Description of the task ->
Across all the records, filter for lines with the word "would" and copy them.

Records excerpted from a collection

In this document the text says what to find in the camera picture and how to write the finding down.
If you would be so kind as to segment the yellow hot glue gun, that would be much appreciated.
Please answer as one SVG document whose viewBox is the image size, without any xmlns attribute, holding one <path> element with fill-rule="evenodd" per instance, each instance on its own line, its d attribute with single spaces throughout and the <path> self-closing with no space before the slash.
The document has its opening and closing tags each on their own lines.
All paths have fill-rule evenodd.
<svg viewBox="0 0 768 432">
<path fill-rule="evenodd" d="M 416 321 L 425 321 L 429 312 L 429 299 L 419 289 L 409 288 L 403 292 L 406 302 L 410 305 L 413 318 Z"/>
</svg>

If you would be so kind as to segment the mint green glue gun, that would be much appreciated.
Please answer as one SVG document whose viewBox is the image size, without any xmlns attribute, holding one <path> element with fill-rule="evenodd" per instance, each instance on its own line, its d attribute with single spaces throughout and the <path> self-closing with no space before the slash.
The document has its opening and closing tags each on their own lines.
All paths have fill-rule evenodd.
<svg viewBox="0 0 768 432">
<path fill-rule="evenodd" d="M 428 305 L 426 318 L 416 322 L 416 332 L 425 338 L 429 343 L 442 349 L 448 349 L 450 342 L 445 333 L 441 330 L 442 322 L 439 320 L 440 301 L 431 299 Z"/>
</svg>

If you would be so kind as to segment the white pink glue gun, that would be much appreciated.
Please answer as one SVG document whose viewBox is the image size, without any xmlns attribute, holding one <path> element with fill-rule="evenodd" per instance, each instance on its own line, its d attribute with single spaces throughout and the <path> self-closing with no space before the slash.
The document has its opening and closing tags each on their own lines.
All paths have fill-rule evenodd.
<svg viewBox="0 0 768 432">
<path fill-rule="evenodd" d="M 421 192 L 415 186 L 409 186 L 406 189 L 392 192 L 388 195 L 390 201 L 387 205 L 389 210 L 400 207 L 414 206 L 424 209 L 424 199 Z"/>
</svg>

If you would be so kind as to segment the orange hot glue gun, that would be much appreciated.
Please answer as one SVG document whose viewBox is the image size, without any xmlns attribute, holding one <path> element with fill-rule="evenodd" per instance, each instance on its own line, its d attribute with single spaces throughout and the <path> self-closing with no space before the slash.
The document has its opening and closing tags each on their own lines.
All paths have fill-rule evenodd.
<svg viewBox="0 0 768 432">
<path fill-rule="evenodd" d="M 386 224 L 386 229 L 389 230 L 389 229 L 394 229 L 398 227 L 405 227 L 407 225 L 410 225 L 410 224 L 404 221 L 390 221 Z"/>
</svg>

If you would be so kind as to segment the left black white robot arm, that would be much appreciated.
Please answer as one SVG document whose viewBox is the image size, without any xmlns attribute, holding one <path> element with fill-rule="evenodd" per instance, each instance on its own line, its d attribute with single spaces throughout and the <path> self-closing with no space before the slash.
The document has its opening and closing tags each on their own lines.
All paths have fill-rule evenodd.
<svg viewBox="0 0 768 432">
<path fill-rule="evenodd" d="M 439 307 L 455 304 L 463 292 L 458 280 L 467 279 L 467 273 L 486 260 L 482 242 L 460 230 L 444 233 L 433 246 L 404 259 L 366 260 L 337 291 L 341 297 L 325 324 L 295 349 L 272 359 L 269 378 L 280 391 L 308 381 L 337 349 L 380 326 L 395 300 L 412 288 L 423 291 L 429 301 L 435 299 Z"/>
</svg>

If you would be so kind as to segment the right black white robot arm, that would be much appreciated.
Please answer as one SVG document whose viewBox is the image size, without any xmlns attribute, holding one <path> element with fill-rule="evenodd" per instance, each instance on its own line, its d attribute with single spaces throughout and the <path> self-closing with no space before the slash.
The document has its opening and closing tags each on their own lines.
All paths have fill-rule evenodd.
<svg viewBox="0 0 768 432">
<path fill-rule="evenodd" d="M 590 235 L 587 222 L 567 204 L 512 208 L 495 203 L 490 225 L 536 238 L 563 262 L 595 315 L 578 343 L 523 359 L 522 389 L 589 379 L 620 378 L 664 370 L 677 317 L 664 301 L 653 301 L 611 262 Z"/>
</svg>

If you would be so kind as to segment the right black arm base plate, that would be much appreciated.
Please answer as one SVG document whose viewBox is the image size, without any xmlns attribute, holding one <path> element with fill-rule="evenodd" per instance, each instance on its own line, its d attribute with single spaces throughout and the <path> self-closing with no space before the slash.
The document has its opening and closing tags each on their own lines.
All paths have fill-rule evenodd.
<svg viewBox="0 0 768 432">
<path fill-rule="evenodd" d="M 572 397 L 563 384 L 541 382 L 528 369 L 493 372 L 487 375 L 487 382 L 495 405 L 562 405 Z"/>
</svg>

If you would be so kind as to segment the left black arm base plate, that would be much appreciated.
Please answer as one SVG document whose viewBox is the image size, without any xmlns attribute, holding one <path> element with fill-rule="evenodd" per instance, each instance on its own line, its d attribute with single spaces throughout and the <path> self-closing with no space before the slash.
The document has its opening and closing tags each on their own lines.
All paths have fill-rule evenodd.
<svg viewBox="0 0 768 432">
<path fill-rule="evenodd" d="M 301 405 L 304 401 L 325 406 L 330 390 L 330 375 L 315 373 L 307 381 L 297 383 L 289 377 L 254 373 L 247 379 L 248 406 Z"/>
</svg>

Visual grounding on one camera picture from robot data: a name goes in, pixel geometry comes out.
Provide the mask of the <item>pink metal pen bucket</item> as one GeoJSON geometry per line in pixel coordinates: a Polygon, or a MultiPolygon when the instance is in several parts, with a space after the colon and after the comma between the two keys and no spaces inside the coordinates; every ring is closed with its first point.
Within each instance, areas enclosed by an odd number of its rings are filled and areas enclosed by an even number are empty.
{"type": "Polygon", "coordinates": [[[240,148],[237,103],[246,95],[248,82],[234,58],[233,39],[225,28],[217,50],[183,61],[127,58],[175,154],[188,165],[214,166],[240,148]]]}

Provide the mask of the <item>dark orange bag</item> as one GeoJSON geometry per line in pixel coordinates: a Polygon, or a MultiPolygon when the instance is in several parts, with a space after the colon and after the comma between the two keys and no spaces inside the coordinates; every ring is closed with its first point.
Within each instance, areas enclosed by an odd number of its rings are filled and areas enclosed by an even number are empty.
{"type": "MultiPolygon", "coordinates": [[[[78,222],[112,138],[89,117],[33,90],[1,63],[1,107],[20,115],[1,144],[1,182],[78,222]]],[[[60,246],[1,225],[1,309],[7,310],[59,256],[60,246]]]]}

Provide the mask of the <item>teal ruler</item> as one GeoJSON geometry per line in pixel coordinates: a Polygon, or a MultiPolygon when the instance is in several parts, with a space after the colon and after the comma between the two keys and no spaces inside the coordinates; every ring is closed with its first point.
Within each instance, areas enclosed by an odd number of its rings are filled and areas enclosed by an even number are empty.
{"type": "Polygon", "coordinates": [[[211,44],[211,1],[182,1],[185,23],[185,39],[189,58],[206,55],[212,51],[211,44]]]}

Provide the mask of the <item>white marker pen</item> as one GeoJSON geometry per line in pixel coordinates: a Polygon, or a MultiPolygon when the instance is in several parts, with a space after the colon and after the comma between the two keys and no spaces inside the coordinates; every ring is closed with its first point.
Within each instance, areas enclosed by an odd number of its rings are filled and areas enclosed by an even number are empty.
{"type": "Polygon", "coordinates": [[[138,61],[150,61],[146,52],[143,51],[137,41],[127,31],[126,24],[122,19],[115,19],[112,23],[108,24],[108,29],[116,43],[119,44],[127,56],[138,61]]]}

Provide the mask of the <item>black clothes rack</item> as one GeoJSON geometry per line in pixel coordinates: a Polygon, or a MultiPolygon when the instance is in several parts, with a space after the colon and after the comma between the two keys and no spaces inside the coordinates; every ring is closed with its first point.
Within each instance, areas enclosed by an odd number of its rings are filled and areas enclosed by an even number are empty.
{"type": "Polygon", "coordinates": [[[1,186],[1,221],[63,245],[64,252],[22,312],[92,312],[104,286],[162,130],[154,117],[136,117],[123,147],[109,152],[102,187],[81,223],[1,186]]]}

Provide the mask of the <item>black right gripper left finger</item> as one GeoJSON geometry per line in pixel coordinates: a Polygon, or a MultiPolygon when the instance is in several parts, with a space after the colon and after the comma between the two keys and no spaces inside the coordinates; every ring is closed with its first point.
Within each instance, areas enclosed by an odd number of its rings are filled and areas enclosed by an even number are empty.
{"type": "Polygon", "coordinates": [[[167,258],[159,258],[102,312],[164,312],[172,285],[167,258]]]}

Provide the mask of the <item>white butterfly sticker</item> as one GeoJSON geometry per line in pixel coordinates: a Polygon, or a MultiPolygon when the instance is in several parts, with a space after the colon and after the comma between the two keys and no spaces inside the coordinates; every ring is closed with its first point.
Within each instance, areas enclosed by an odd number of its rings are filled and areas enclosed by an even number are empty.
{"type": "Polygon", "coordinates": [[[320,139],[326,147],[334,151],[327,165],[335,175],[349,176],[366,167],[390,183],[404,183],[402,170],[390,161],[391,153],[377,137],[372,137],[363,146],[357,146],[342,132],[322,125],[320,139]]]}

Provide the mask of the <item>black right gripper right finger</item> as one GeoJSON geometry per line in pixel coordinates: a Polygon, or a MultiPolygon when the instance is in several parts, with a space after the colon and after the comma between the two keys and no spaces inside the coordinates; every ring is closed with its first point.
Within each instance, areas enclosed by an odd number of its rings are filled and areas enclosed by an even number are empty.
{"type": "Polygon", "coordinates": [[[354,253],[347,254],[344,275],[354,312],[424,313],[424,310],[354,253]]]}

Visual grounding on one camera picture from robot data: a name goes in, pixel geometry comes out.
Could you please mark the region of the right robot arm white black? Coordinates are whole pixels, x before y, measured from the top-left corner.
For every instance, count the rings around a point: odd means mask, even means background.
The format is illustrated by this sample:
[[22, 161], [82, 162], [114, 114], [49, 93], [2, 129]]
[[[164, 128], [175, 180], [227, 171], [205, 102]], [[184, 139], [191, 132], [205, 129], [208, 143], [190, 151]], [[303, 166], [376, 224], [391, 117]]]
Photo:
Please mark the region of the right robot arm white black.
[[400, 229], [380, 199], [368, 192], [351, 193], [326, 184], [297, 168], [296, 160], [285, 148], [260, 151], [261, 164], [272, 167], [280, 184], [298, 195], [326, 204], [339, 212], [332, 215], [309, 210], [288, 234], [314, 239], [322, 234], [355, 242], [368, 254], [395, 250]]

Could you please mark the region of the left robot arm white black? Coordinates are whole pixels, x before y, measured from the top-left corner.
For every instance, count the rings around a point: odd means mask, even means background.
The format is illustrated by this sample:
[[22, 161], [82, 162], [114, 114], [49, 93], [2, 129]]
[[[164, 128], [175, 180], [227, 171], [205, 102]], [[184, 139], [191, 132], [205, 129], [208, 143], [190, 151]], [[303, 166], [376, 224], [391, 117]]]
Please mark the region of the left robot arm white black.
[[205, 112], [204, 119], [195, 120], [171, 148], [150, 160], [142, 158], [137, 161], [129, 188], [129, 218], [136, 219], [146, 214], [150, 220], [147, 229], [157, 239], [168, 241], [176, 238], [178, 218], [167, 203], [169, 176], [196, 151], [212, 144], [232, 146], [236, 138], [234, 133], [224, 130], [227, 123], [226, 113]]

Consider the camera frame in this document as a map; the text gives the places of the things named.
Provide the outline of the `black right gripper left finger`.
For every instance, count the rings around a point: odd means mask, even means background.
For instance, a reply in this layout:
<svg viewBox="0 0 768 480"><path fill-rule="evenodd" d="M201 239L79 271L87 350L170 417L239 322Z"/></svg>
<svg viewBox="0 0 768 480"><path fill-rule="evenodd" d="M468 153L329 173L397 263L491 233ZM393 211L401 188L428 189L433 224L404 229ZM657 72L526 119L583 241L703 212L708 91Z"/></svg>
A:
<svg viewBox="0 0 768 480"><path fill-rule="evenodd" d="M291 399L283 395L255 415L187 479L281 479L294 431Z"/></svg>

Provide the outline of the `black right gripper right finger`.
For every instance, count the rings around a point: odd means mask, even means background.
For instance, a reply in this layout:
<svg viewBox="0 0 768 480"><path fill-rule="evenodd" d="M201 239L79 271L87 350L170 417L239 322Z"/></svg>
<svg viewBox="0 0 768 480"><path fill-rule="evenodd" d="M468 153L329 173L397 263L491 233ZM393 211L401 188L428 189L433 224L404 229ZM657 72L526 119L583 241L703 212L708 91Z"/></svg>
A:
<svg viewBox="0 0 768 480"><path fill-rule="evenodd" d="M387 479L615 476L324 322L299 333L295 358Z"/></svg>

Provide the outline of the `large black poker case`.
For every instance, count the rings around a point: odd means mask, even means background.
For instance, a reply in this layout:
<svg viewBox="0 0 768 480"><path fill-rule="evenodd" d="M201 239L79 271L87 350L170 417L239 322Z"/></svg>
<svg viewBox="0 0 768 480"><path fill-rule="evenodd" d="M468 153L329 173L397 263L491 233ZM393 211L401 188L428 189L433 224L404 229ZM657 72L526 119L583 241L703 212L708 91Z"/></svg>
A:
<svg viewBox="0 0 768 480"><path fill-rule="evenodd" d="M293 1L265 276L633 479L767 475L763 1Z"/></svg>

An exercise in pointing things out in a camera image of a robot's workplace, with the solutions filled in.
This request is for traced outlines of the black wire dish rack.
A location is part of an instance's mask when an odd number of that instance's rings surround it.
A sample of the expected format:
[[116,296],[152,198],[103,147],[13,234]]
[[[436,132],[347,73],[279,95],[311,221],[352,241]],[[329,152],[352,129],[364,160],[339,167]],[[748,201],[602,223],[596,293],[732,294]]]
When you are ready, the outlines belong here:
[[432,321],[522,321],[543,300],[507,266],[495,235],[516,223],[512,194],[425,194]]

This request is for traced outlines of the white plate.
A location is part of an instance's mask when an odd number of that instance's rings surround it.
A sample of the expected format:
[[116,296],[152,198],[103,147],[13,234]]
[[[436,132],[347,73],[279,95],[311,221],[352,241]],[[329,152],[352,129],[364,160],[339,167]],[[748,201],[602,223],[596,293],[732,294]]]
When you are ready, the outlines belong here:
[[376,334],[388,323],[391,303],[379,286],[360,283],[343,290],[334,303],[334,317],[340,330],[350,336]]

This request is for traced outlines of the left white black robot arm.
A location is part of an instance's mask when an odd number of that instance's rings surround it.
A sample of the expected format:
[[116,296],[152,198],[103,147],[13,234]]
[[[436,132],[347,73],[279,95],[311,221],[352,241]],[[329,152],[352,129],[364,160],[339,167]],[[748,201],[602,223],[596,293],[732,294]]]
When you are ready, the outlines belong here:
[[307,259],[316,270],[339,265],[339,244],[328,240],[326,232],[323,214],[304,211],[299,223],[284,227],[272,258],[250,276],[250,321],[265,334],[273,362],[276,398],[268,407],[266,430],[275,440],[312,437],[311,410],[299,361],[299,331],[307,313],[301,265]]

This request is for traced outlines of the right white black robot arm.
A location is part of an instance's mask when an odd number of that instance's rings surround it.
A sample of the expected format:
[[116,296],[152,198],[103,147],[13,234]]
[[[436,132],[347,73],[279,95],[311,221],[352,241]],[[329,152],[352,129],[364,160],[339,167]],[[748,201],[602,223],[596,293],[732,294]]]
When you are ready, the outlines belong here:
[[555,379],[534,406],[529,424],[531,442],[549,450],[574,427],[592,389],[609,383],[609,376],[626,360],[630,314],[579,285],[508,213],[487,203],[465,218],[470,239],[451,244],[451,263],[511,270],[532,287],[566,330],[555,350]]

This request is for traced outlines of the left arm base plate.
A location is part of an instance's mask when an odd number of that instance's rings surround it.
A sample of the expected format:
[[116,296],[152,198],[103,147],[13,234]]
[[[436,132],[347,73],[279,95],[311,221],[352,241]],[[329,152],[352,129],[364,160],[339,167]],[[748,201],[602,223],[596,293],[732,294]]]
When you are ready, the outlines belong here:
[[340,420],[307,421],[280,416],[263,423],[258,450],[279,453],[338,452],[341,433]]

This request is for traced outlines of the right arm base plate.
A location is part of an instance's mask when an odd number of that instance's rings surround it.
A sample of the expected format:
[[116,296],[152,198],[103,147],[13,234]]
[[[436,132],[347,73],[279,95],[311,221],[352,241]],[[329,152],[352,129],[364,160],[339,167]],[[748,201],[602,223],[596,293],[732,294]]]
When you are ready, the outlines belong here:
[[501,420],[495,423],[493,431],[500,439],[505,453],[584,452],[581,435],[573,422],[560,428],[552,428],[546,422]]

Result of this task ->
If you would be so kind as to segment the yellow hot glue gun, that would be much appreciated.
If you would be so kind as to segment the mint green glue gun, that would be much appreciated.
If you would be so kind as to segment the white pink glue gun, that would be much appreciated.
If you would be so kind as to segment the orange hot glue gun, that would be much appreciated.
If you would be so kind as to segment the left black white robot arm, that would be much appreciated.
If you would be so kind as to segment the right black white robot arm, that would be much appreciated.
If you would be so kind as to segment the right black arm base plate, that would be much appreciated.
If you would be so kind as to segment the left black arm base plate, that would be much appreciated.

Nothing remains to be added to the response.